■ **WHAT THE EXERCISE ASKS**:
Give the data again word for word; drop the pictures.

(SUPPLIED INFORMATION begins)

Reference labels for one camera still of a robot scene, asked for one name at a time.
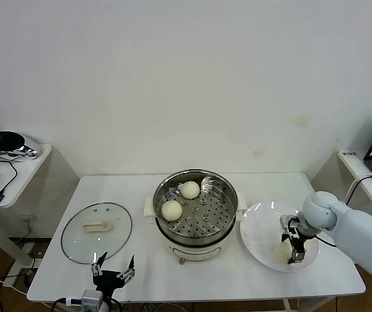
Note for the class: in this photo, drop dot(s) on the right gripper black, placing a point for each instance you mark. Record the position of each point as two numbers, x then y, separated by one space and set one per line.
299 242

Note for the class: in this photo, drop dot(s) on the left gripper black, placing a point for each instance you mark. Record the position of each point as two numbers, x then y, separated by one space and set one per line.
107 279

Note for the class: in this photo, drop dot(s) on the white steamed baozi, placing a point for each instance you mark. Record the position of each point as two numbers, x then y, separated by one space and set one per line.
190 189
283 253
171 210

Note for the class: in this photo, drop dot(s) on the steel perforated steamer basket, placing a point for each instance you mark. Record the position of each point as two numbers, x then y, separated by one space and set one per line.
211 221

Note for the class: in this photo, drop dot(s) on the white round plate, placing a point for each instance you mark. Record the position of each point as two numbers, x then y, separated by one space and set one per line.
260 234

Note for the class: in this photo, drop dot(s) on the cream electric cooking pot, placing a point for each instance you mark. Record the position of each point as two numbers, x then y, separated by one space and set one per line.
195 252

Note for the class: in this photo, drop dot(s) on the white labelled power strip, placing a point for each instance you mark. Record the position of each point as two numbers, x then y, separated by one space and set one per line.
349 154

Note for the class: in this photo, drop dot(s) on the left wrist camera silver box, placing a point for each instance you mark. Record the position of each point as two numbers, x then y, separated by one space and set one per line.
91 297

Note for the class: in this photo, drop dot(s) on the white wall socket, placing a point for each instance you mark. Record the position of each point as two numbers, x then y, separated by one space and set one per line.
26 218

(SUPPLIED INFORMATION ends)

■ **ANSWER AREA**:
Reference labels for one camera still of a robot scene, asked for one name at a time.
Note for the class: in this photo, drop dot(s) on the right gripper black, placing a point for each instance you mark. Record the position of each point as two numbers, x then y, separated by one space and set one per line.
299 242

Note for the class: in this photo, drop dot(s) on the left gripper black, placing a point for each instance you mark. Record the position of each point as two numbers, x then y, separated by one space and set one per line.
107 279

Note for the class: in this photo, drop dot(s) on the white steamed baozi, placing a point for each instance you mark. Record the position of each point as two numbers, x then y, separated by one space and set one per line.
190 189
283 253
171 210

Note for the class: in this photo, drop dot(s) on the steel perforated steamer basket, placing a point for each instance you mark. Record the position of each point as two numbers, x then y, separated by one space and set one per line.
211 221

Note for the class: in this photo, drop dot(s) on the white round plate, placing a point for each instance you mark. Record the position of each point as two numbers, x then y, separated by one space and set one per line.
260 234

Note for the class: in this photo, drop dot(s) on the cream electric cooking pot, placing a point for each instance you mark. Record the position of each point as two numbers, x then y, separated by one space and set one per line.
195 252

Note for the class: in this photo, drop dot(s) on the white labelled power strip, placing a point for each instance you mark. Record the position of each point as two numbers, x then y, separated by one space and set one per line.
349 154

Note for the class: in this photo, drop dot(s) on the left wrist camera silver box, placing a point for each instance you mark. Record the position of each point as two numbers, x then y, separated by one space and set one per line.
91 297

Note for the class: in this photo, drop dot(s) on the white wall socket, placing a point for each instance you mark. Record the position of each point as two numbers, x then y, separated by one space and set one per line.
26 218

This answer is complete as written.